準備する力
私はよく「仕事では、準備する力」が大切だとお話しています。能力開発を定着・発達させるために必要なのは、「習慣化」「準備」「ざっくり」の3つです。今回は「準備」についてお話します。なぜ準備が大切なのか? そりゃあ、準備不足よりも準備万端の方がよいに決まっている。ここで言いたいのは、「人は準備によって鍛えられる」ということです。「本番で鍛えられる」というのも真実だし、スポーツでも試合を経験するから大きく成長する。しかしその背後に多くの練習・訓練・シミュレーション、つまり準備があるんです。本番の機会は限られるけど、それに向けた準備は自分で工夫できる。
仕事だと、企画・分析・事前調査・本番想定・Q&Aなどなど。例えば、交渉の場合は出席者を特定し、調べる。プレゼンの場合は、時間を計測する、会場/レイアウトを確認する、PPTをテストする。アムンゼンはエスキモーに弟子入りして、南極点踏破の準備をしました。中年の星と言われ50歳まで投げた元中日の山本昌広は、登板に向けてひたすら準備しました。

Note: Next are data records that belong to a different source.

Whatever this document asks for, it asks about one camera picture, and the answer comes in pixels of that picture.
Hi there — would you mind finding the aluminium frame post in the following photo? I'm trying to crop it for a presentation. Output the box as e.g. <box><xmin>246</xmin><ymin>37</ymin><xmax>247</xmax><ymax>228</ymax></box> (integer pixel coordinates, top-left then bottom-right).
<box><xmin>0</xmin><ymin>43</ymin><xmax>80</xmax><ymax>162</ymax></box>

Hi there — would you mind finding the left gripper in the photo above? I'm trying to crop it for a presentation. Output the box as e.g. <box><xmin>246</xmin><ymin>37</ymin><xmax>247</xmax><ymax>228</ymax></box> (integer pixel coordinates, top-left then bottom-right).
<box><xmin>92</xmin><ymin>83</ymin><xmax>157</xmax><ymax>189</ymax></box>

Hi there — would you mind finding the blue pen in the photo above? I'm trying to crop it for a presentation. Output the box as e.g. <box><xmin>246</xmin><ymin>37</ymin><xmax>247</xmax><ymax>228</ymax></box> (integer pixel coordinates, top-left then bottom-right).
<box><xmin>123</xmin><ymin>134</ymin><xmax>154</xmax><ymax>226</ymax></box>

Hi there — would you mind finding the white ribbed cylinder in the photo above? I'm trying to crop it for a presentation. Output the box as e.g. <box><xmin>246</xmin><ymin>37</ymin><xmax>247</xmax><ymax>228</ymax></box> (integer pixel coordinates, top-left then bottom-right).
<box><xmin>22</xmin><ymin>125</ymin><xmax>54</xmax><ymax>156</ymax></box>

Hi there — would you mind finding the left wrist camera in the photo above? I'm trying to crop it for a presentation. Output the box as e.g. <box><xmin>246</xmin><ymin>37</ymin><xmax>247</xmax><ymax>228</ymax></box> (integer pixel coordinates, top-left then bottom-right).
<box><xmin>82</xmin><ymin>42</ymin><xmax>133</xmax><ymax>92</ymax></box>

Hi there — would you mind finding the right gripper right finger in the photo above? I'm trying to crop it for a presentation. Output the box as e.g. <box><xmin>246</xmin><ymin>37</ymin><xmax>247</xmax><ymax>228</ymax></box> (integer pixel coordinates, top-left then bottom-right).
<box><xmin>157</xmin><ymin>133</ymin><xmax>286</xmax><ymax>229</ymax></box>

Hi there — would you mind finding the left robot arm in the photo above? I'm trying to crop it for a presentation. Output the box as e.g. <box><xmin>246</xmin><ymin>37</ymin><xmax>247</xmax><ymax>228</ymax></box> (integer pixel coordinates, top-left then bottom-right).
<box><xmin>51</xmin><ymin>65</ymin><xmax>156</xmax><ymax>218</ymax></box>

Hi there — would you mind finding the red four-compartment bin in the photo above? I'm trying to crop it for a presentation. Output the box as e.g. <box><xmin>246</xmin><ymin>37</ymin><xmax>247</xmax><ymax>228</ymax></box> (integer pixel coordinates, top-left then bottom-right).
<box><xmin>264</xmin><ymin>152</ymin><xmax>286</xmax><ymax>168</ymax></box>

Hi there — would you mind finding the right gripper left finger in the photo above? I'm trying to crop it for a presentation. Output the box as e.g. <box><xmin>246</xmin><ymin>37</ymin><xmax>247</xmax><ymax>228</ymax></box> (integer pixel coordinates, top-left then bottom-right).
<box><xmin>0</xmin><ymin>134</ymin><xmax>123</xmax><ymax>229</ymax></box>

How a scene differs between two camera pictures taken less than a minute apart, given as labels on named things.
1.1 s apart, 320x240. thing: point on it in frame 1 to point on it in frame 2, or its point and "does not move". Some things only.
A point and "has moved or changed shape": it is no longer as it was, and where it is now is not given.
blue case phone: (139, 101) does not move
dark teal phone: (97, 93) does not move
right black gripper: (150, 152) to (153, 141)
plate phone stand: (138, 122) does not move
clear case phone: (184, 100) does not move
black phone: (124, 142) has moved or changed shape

さてYouTubeである人が言ってました。採用で1000人の面接をした方です。よく次のような質問をしますと。「あなたは当社に興味があってここに来ていると思います。今日面接を受けるにあたって、あなたがした『準備』を教えてください」。これに対して多くの人は、「御社のHPを見てきた」、「就職サイトで情報収集した」といったことを答えます。そんな中でたまに「展開するSHOPを複数回りました」、「スタッフ(社員・店員など)をつかまえて直接話を聞きました」という答えが返ってくる。そして話が広がる。ちょっとしたことですが、そこに本気度、工夫、行動力を見出すことができるそうです。しかも志望動機や自己評価などとは違い、具体的な「事実」なので信用できます。相手も「準備」してくれたら素直に嬉しいですね。
つまり準備すると、自分も成長するし、相手の信頼も獲得できる。逆に準備不足で悲惨な現場も多く目にしました。初めての訪問で道がわからず、アポに遅れる。会場レイアウトが不自然、説明時間大幅超過。想定問答がないので、全部「後ほど回答します」、などなど。ビビりますね。よく聞くのが、「今は効率化の時代。準備は最小限で」。一見トレードオフに見えますが、次元が違うのです。「時間がないので、テキトーにやります」と言っているようなもの。自分のためにも、相手のためにも、「準備はしっかりする」という前提で、予定を組み立てましょう。それが本当のプロフェッショナルだと思います。